WORK TASK ▸
Report each line of the listing below that holds "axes".

═════ DATASET EXTRACT ═════

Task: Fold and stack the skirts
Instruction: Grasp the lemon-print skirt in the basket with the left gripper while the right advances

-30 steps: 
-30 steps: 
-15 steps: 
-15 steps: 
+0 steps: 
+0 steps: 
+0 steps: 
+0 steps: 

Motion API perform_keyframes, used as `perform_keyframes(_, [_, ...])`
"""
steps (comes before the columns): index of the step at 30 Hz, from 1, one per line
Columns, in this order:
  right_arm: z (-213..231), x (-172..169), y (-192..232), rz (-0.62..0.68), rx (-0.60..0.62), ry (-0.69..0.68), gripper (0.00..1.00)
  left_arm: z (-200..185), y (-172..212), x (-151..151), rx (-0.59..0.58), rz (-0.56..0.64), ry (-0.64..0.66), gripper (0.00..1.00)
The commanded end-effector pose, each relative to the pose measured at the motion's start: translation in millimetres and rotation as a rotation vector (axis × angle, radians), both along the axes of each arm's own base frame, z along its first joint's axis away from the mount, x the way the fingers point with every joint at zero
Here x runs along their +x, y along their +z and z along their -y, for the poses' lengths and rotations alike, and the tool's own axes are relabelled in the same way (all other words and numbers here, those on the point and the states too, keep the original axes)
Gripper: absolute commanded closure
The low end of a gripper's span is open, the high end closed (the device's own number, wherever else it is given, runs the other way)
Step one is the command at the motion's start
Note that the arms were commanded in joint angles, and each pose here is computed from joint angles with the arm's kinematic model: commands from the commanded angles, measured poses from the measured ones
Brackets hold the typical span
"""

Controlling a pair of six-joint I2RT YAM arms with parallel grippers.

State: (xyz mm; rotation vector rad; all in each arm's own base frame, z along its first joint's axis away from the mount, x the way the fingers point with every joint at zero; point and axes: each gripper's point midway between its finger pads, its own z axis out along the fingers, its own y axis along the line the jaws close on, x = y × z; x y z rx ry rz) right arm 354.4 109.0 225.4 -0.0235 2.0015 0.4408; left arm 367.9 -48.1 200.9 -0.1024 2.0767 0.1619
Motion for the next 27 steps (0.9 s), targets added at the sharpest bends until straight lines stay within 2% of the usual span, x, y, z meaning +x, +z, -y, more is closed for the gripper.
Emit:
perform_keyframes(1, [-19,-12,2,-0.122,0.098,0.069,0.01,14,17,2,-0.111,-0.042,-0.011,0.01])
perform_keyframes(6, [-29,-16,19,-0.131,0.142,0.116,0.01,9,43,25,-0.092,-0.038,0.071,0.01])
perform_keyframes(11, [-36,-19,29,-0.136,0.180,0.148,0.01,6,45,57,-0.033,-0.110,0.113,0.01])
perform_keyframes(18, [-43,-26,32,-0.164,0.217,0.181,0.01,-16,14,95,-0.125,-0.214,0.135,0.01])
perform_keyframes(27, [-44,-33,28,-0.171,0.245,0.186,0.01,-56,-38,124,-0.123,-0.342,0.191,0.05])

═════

OUTPUT ▸
The commanded end-effector pose, each relative to the pose measured at the motion's start: translation in millimetres and rotation as a rotation vector (axis × angle, radians), both along the axes of each arm's own base frame, z along its first joint's axis away from the mount, x the way the fingers point with every joint at zero
Here x runs along their +x, y along their +z and z along their -y, for the poses' lengths and rotations alike, and the tool's own axes are relabelled in the same way (all other words and numbers here, those on the point and the states too, keep the original axes)
State: (xyz mm; rotation vector rad; all in each arm's own base frame, z along its first joint's axis away from the mount, x the way the fingers point with every joint at zero; point and axes: each gripper's point midway between its finger pads, its own z axis out along the fingers, its own y axis along the line the jaws close on, x = y × z; x y z rx ry rz) right arm 354.4 109.0 225.4 -0.0235 2.0015 0.4408; left arm 367.9 -48.1 200.9 -0.1024 2.0767 0.1619

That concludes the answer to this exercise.